## ACTIVITY
The data are to be restated in full, exactly as presented.

## DATA

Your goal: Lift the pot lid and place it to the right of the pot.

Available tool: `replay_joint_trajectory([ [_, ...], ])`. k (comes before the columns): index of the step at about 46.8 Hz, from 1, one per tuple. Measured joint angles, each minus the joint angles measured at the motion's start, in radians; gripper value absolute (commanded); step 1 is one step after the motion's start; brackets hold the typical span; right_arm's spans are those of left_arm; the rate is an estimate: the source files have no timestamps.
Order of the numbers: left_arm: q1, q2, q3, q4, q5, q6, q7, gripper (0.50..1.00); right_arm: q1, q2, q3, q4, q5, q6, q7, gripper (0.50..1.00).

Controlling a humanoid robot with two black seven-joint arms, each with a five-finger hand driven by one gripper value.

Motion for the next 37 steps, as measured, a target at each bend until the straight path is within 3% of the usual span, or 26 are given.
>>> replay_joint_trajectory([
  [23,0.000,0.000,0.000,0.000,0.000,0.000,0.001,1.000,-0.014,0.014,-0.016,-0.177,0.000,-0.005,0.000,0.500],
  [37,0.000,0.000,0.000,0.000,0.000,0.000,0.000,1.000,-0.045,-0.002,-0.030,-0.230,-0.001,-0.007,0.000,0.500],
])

## RESPONSE TO THIS EXERCISE
Your goal: Lift the pot lid and place it to the right of the pot.

Available tool: `replay_joint_trajectory([ [_, ...], ])`. k (comes before the columns): index of the step at about 46.8 Hz, from 1, one per tuple. Measured joint angles, each minus the joint angles measured at the motion's start, in radians; gripper value absolute (commanded); step 1 is one step after the motion's start; brackets hold the typical span; right_arm's spans are those of left_arm; the rate is an estimate: the source files have no timestamps.
Order of the numbers: left_arm: q1, q2, q3, q4, q5, q6, q7, gripper (0.50..1.00); right_arm: q1, q2, q3, q4, q5, q6, q7, gripper (0.50..1.00).

Controlling a humanoid robot with two black seven-joint arms, each with a five-finger hand driven by one gripper value.

Motion for the next 37 steps, as measured, a target at each bend until the straight path is within 3% of the usual span, or 26 are given.
>>> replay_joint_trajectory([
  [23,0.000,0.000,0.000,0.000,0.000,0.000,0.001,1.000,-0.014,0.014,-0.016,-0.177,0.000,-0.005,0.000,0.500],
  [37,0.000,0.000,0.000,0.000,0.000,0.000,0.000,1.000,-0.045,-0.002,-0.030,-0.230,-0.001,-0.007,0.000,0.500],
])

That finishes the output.